== WHAT YOU HAVE TO DO ==
When a line below holds the string "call", show that line.

※ ※ ※

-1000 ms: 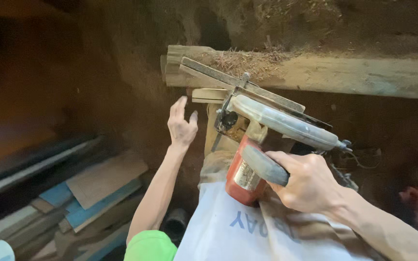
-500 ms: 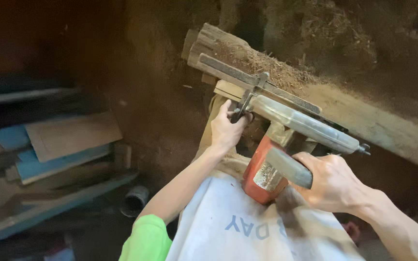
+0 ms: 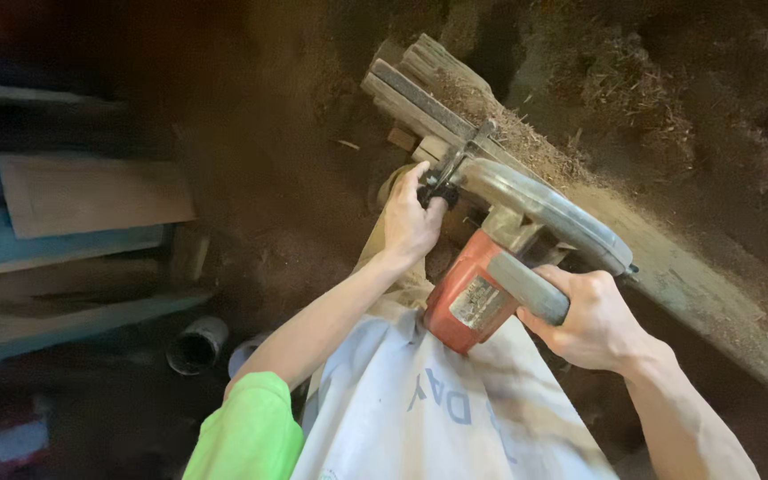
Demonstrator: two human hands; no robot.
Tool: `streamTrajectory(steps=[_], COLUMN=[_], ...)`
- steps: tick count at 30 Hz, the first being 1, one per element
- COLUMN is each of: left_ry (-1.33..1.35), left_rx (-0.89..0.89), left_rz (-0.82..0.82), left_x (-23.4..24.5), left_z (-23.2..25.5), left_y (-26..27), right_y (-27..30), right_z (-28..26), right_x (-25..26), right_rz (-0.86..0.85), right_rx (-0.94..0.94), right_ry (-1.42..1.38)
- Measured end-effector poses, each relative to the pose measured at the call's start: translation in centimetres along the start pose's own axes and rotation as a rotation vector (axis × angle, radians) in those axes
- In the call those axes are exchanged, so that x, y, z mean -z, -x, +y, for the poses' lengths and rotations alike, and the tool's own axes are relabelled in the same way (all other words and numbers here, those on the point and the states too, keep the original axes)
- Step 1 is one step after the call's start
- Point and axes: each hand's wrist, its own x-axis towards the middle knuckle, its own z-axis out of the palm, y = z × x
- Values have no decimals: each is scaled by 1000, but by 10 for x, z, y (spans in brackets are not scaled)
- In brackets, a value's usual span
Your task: The person uses a circular saw to cut a wooden plank into smaller pieces. They repeatedly position the plank on a log, cut it, and then reposition the remaining piece for the next cut.
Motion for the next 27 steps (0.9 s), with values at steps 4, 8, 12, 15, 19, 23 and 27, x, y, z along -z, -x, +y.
streamTrajectory(steps=[4,8,12,15,19,23,27], left_ry=[71,52,147,187,179,194,183], left_rx=[263,47,221,176,123,85,171], left_rz=[-74,-7,-82,-65,-29,-12,-93], left_x=[12,19,21,20,12,4,11], left_z=[8,10,13,7,-3,-5,3], left_y=[-10,-23,-28,-31,-36,-41,-45], right_y=[-8,-11,-12,-13,-13,-11,-10], right_z=[-13,-23,-33,-36,-34,-31,-34], right_x=[3,4,3,-1,-3,-5,-3], right_rz=[-1,-1,-17,23,76,127,155], right_rx=[23,-5,-98,-91,-16,-52,-85], right_ry=[48,57,124,116,103,136,173])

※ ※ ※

== RESPONSE BELOW ==
- Measured end-effector poses, each relative to the pose measured at the call's start: translation in centimetres along the start pose's own axes and rotation as a rotation vector (axis × angle, radians) in those axes
- In the call those axes are exchanged, so that x, y, z mean -z, -x, +y, for the poses' lengths and rotations alike, and the tool's own axes are relabelled in the same way (all other words and numbers here, those on the point and the states too, keep the original axes)
- Step 1 is one step after the call's start

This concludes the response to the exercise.